*What the exercise asks*
Across the records, count every line that includes "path" and give the number by itself.

Records from a data collection:
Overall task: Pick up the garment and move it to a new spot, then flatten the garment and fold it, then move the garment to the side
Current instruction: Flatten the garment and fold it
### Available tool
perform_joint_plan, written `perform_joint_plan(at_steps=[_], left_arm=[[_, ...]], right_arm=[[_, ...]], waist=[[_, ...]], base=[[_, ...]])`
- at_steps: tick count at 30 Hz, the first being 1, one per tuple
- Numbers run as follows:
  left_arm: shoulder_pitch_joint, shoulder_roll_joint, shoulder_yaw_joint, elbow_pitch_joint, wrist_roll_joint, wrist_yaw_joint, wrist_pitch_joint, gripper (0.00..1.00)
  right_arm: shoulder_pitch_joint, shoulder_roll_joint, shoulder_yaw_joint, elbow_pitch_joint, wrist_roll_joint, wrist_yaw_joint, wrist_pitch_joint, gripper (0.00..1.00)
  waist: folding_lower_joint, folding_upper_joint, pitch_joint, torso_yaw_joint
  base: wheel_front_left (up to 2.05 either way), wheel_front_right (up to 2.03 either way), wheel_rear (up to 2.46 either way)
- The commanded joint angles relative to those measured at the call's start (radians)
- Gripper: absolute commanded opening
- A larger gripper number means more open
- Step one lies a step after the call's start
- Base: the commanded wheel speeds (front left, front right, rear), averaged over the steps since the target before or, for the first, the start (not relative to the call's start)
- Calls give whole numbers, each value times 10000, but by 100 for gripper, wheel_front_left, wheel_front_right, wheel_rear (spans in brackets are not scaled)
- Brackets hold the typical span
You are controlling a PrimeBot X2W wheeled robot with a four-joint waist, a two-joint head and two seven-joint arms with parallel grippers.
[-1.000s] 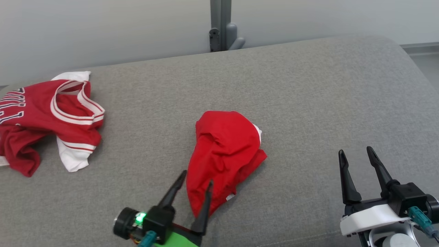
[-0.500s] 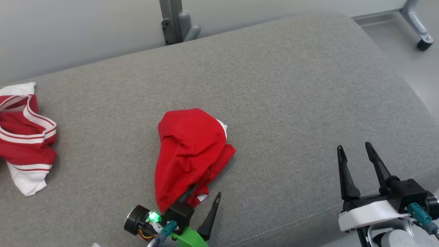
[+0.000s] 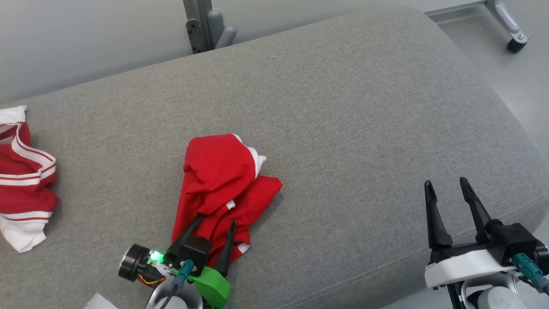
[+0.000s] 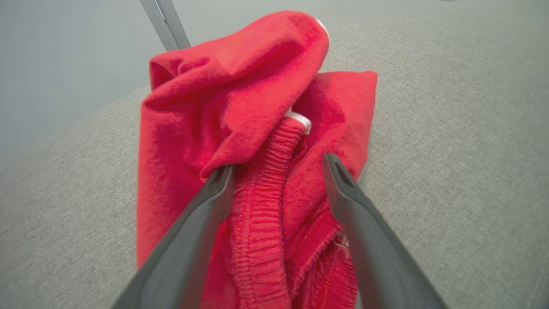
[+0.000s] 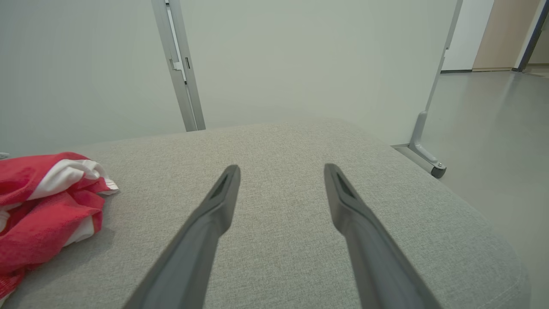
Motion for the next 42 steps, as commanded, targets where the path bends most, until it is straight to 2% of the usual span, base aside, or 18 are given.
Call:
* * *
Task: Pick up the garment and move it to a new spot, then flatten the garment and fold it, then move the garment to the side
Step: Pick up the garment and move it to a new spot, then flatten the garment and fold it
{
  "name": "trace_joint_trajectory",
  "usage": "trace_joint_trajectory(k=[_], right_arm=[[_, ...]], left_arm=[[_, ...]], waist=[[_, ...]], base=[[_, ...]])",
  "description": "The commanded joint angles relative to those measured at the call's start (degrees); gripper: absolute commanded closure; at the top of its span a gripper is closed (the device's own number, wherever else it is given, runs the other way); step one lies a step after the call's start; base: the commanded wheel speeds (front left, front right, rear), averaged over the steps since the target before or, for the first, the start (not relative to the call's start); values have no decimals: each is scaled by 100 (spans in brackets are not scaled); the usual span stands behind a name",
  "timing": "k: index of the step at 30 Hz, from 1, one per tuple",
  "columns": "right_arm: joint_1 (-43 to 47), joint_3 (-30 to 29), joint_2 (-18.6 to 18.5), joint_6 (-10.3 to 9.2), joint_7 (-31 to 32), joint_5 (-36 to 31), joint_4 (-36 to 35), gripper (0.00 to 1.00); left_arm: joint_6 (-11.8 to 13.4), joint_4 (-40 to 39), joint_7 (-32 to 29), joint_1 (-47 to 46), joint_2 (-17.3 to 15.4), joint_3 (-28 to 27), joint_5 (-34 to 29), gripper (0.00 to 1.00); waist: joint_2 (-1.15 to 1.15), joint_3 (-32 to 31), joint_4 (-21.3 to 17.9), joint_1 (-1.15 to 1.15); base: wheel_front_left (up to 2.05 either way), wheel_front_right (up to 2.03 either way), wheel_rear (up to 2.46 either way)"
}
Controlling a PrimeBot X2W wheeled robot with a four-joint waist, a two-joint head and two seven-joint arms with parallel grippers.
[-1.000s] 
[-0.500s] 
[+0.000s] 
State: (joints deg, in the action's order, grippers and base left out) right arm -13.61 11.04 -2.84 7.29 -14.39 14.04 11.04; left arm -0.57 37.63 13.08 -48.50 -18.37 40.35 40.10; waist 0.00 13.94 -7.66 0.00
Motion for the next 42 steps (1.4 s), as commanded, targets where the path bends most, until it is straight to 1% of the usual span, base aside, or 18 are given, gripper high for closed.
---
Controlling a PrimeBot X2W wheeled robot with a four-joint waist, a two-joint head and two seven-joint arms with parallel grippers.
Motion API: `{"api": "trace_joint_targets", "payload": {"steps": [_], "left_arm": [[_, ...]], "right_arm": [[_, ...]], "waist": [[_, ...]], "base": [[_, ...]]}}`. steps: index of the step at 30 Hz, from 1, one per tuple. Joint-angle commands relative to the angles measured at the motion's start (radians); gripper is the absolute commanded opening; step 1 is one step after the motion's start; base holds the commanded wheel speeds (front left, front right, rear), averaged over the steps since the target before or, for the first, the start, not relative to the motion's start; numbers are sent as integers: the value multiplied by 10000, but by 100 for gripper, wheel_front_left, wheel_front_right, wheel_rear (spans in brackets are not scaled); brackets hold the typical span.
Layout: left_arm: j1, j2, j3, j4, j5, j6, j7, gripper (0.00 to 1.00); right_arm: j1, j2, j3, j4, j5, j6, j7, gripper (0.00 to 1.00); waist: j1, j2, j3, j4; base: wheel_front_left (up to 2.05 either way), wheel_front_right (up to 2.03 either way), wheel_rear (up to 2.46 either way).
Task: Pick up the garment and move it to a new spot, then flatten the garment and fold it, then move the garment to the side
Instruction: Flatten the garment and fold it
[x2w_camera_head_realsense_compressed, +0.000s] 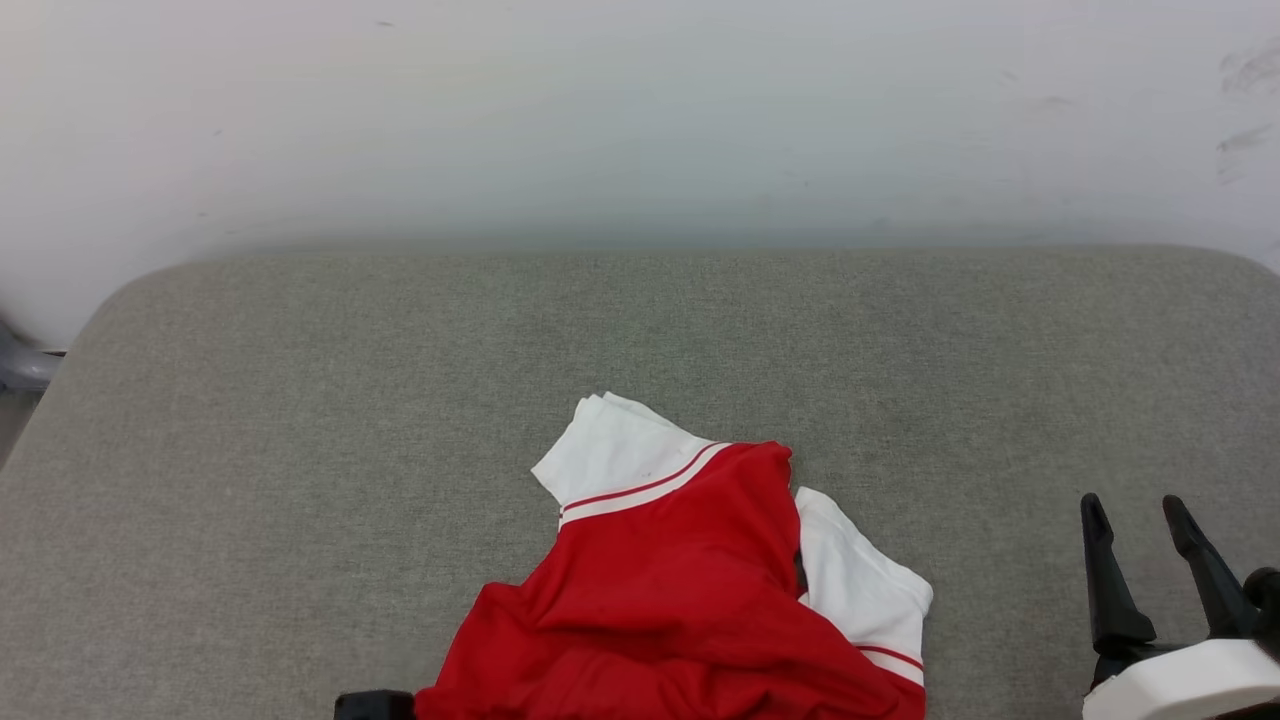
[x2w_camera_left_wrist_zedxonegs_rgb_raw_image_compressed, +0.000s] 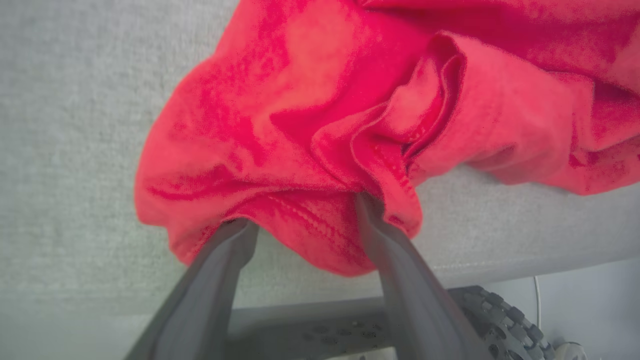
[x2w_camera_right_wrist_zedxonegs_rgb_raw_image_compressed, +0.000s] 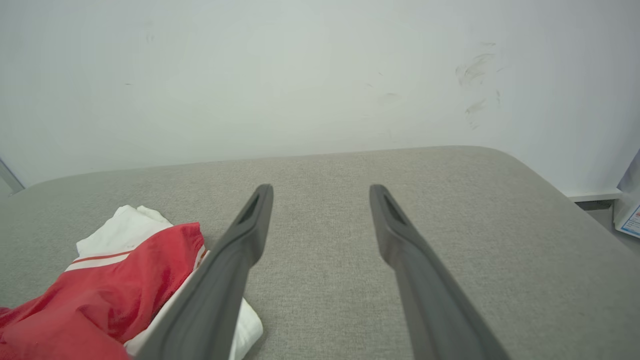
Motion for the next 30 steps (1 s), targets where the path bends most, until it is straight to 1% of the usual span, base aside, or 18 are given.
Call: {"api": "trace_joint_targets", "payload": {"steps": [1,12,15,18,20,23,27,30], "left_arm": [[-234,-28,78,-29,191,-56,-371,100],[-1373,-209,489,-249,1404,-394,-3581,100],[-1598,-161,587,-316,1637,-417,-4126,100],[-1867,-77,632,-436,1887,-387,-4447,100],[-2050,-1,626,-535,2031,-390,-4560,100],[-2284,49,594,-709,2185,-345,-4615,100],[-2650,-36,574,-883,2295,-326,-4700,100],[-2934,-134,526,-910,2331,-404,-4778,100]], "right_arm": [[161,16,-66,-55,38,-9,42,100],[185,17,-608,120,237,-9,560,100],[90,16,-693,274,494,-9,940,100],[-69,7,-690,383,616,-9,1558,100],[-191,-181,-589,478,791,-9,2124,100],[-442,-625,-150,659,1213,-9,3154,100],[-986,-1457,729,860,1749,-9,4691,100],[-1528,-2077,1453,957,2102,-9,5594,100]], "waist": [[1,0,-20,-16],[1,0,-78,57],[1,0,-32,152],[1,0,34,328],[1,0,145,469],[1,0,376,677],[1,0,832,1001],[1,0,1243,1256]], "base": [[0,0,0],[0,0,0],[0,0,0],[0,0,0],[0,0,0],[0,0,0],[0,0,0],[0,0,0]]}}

*Output below*
3